The real coronavirus risk on airlines
Some American airlines have upped the ante in describing how safe it is to fly
Some American airlines have upped the ante in describing how safe it is to fly during the pandemic. United Airlines declared that the coronavirus risk is “nearly nonexistent” even on its full flights, while Southwest Airlines has proclaimed the risk “virtually nonexistent” on its aircraft. The airlines argue that high efficiency particulate air filters and universal masking have reduced transmission risk essentially to zero. To say the least, however, their assertions are highly exaggerated.
The airlines are keen to discuss experiments with dummies on widebody Boeing jets, which suggest the transmission of the coronavirus is minimal. They are less eager to mention a slew of recent papers in medical journals that report the experiences of actual passengers. One such paper discussed a flight from London to Vietnam on which a person with the coronavirus who boarded infected almost a dozen business class passengers within two meters of her.
Another told of an Australian flight from Sydney to Perth on which passengers with prior coronavirus infections caused eight new infections on board. Yet a third paper analyzed a flight from Tel Aviv to Frankfurt on which two passengers contracted the coronavirus. A fourth paper considered two rescue flights from Italy to South Korea, on each of which one passenger contracted the coronavirus. Because all of these planes had modern high efficiency particulate air filters, they demonstrate that the filters can reduce transmission of the coronavirus but cannot eliminate it.
On none of these flights were passengers wearing the cloth and surgical masks that US passengers now wear. The best study about the effectiveness of these masks was a “meta-analysis” that synthesized dozens of studies about viral transmission and estimated that such masks reduced by 66 percent the chance of becoming infected. On the Vietnamese, Australian, and Israeli flights masks were not worn, so masks that are 66 percent effective would have reduced new cases on these flights from eleven to four, eight to three, and two to one, respectively.

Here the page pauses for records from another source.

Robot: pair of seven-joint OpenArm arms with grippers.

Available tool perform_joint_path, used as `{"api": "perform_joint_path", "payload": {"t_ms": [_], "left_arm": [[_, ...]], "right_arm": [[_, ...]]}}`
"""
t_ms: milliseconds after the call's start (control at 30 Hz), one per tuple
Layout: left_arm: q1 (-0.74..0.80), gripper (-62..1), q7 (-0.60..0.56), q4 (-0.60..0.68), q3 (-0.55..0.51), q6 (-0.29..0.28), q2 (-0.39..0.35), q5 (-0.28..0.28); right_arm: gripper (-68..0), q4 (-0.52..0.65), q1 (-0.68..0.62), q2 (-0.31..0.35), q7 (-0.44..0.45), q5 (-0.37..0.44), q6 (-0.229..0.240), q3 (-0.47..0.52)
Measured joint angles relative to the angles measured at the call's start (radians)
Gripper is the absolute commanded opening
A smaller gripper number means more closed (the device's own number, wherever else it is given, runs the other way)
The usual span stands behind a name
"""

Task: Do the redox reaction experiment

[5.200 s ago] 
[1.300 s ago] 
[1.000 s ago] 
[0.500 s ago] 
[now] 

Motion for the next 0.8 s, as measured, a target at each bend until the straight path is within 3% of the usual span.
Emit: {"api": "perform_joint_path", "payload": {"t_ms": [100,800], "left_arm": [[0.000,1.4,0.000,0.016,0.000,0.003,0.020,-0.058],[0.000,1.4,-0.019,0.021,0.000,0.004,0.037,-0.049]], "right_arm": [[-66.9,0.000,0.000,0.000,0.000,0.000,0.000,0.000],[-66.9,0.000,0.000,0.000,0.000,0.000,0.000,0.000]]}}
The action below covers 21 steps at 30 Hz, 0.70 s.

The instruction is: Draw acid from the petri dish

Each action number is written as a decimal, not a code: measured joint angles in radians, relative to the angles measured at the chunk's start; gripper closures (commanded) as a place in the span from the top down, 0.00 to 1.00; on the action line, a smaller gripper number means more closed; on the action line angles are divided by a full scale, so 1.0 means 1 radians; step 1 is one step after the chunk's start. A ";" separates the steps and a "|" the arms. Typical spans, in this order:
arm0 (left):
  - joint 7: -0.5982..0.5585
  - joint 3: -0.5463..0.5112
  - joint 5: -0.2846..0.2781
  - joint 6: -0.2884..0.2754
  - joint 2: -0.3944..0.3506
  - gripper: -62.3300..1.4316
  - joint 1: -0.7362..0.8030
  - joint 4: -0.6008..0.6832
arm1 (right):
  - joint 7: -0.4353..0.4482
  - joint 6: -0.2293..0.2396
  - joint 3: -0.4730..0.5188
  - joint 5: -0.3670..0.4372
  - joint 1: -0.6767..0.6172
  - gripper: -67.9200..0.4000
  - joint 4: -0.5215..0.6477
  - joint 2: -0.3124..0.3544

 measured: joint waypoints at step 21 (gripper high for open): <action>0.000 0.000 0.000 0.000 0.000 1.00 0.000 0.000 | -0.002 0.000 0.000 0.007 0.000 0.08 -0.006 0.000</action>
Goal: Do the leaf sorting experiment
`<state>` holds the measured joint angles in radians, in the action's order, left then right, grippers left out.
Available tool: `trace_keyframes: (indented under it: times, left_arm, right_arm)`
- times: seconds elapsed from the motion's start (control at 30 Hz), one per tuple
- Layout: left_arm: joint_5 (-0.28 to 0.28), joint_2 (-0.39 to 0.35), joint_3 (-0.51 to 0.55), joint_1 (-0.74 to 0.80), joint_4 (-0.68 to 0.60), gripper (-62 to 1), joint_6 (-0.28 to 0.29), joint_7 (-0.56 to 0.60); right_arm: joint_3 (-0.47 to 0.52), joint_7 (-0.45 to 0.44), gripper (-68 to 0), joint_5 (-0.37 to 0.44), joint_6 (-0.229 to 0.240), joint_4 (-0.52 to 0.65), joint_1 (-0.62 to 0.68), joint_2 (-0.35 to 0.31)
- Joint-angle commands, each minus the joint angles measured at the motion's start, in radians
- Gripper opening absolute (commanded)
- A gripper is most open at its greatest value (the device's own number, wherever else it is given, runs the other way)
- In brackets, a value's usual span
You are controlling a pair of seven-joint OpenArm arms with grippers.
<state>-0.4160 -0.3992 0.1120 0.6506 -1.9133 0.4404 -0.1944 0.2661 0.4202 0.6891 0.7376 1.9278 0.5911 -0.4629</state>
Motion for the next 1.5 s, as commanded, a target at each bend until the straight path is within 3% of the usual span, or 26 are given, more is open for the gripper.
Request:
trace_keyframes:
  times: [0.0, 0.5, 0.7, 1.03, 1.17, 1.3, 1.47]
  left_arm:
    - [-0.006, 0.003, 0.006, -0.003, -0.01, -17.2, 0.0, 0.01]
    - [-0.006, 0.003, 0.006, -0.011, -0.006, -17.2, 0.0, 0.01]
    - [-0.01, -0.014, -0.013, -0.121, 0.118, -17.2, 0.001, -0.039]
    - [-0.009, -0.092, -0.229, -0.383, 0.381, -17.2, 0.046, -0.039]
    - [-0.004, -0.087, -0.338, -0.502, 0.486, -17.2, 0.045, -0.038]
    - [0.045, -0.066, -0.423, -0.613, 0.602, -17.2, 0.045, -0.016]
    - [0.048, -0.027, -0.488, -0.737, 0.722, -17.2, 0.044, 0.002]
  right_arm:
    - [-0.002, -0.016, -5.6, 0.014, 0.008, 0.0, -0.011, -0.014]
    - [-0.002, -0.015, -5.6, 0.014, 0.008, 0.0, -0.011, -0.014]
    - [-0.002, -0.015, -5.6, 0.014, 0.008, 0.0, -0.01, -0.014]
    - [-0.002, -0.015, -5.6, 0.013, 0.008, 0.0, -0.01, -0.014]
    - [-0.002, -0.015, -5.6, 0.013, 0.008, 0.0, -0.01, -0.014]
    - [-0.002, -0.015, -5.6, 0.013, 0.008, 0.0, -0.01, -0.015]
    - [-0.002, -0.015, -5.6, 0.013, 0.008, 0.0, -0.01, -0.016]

However, the passengers on the Korean flight wore N95 masks that offer far greater protection (estimated effectiveness 96 percent) than cloth/surgical masks. Because several infected people boarded these flights, it is likely that the number of new infections would have risen from one to five or more with the masks worn on US planes.
The airlines are also citing a paper that found only 42 confirmed coronavirus infections among the 1.2 billion passengers who have flown worldwide in 2020. But huge numbers of these passengers flew before the pandemic decimated air travel: in the US, there were more air travelers in January and February than in the next six months combined. In the countries closest to recent regular flight schedules (e.g. China), the coronavirus has been all but eradicated. Moreover, the authors of the study conceded that the vast majority of coronavirus infections on airplanes may never have been confirmed. Indeed, one of the authors refused to take part in a presentation of the findings because he believed this key point had been improperly deemphasized.
What we resolve the uncertainties about the coronavirus on American flights would be trustworthy data about what happened on them. But such reliable data are virtually nonexistent. American follow-up processes have in general been so weak that we have scant information about how many infections arose in what settings. How many Americans have become infected while riding on buses? In bowling alleys?
The only cases we know much about are “superspreader” events in which large numbers of people simultaneously contracted the coronavirus. But airplane transmission by its localized nature would not produce superspreader events. We know little about which passengers with primary infections boarded airplanes, still less about which passengers became infected in flight, and practically nothing about subsequent infections that ultimately trace back to aircraft cabins.
Under conservative assumptions, the risk of catching the coronavirus on a American flight that is 75 percent full is not zero but one in several thousand. These infections would result in about one death per million passengers. On American flights, plane crashes cause one death per 34 million passengers. The heavy majority of these victims would be people who were not even on the plane.
American airlines are financially desperate, and they are trying hard to make their planes safe for passengers. But they have no excuse for making promises about the near nonexistent risk of the coronavirus that they cannot possibly keep.
Arnold Barnett is the George Eastman management science professor at Massachusetts Institute of Technology. He conducts research in aviation safety and has a White House citation from the Flight Safety Foundation.